A retrospective study of shrinking field radiation therapy during chemoradiotherapy in stage III non-small cell lung cancer

// Chenxue Jiang 1, 2, * , Shuiyun Han 2, * , Wucheng Chen 1, 2 , Xiaozhen Ying 1, 2 , He Wu 1, 2 , Yaoyao Zhu 1, 2 , Guodong Shi 2 , Xiaojiang Sun 2 and Yaping Xu 1, 2 1 First Clinical Medical School, Wenzhou Medical University, Wenzhou, PR China 2 Department of Radiation Oncology, Zhejiang Cancer Hospital, Hangzhou, PR China * These authors contributed equally to this work Correspondence to: Yaping Xu, email: xuyaping1207@163.com Keywords: lung cancer; chemoradiation therapy; dose escalation; adaptive radiotherapy Received: April 04, 2017 Accepted: October 26, 2017 Published: January 03, 2018 ABSTRACT Background and purpose: This retrospective study aimed to investigate the feasibility of shrinking field radiotherapy during chemoradiotherapy in non-small cell lung cancer (NSCLC). Patients and methods: Ninety-seven patients with stage III NSCLC who achieved a good response to chemoradiation were analyzed.

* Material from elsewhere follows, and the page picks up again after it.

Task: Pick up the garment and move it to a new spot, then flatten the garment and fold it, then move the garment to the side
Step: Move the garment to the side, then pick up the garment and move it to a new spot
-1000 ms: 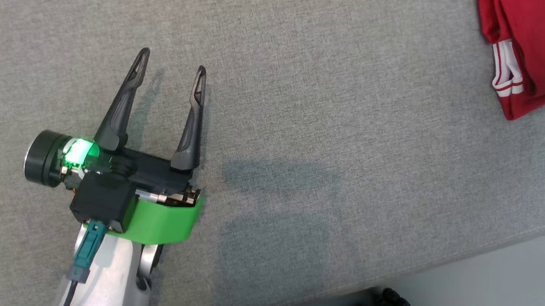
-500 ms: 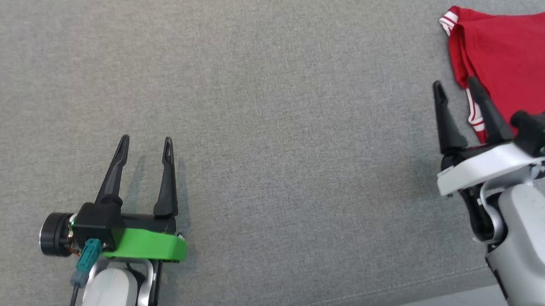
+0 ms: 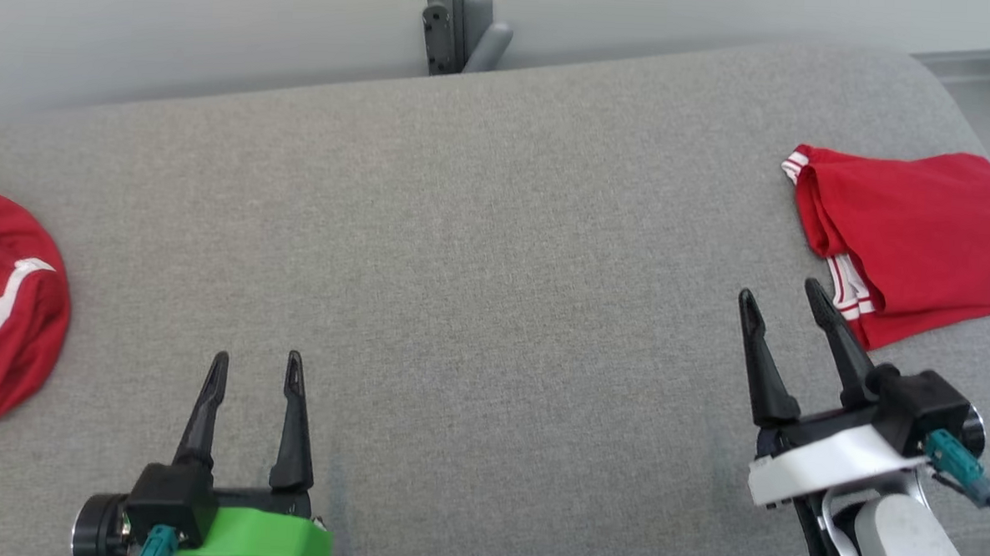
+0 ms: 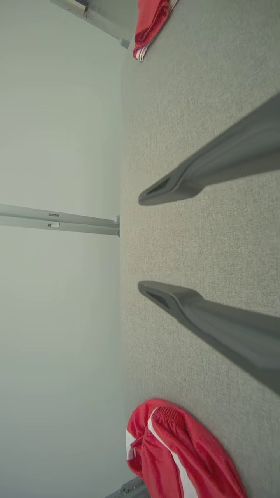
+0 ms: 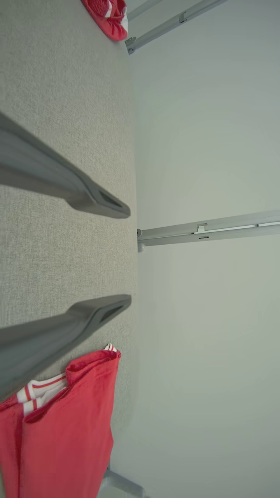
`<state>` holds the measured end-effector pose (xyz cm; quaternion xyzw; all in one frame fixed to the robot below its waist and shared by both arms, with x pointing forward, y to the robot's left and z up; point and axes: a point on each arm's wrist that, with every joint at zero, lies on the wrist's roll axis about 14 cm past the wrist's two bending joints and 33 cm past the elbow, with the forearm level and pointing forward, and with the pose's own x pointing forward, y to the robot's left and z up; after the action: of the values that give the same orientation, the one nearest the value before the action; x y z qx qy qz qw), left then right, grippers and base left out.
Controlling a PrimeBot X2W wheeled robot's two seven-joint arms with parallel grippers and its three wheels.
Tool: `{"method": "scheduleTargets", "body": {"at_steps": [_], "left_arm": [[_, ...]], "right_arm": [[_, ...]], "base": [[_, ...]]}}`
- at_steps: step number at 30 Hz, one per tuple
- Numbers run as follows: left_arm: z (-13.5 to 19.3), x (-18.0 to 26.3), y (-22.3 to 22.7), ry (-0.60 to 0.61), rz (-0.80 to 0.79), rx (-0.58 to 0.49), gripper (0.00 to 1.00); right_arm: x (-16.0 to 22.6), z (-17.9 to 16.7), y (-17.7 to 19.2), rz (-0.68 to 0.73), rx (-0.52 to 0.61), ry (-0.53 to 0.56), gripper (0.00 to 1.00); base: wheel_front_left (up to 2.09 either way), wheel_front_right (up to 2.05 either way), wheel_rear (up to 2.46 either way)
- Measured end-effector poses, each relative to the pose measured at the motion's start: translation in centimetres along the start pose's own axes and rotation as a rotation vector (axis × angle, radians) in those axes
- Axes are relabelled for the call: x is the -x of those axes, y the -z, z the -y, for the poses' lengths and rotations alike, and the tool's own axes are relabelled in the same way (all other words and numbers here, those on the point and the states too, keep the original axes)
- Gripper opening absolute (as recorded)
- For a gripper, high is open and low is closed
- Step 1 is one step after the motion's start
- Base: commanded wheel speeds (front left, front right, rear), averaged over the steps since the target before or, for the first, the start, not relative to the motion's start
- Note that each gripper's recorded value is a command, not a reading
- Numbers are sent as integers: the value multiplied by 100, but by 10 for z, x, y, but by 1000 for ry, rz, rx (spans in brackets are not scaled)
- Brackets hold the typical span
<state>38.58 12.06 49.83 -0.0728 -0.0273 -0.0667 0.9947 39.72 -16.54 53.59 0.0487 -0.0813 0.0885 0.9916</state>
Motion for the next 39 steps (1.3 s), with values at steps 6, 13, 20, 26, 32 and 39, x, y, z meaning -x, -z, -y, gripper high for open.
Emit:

Computed tomography was performed after 40-50 Gy dose radiation to evaluate curative effect. Patients in the shrinking field group underwent resimulation CT scans and shrinking field radiotherapy. Acute symptomatic irradiation-induced pneumonia (ASIP), progression patterns and survival were assessed. Results: Of the 97 patients who achieved response after a median total dose of 60 Gy, fifty patients received shrinking field radiotherapy. The incidence of acute symptomatic irradiation-induced pneumonia tended to be lower for the shrinking field group (18.0% vs. 23.4%, P = 0.51). The rate of disease progression was significantly higher in the non-shrinking than shrinking field group (95.7% vs. 66.0%, P < 0.001). Compared to the non-shrinking field group, the shrinking field group had similar overall survival (30.0 vs. 30.0 months, P = 0.58) but significantly better median progression-free survival (14.0 vs. 11.0 months, P = 0.006). Conclusions: Shrinking field radiotherapy during chemoradiotherapy in stage III non-small cell lung cancer seems safe with acceptable toxicities and relapse, and potentially spares normal tissues and enables dose escalation. Prospective trials are warranted.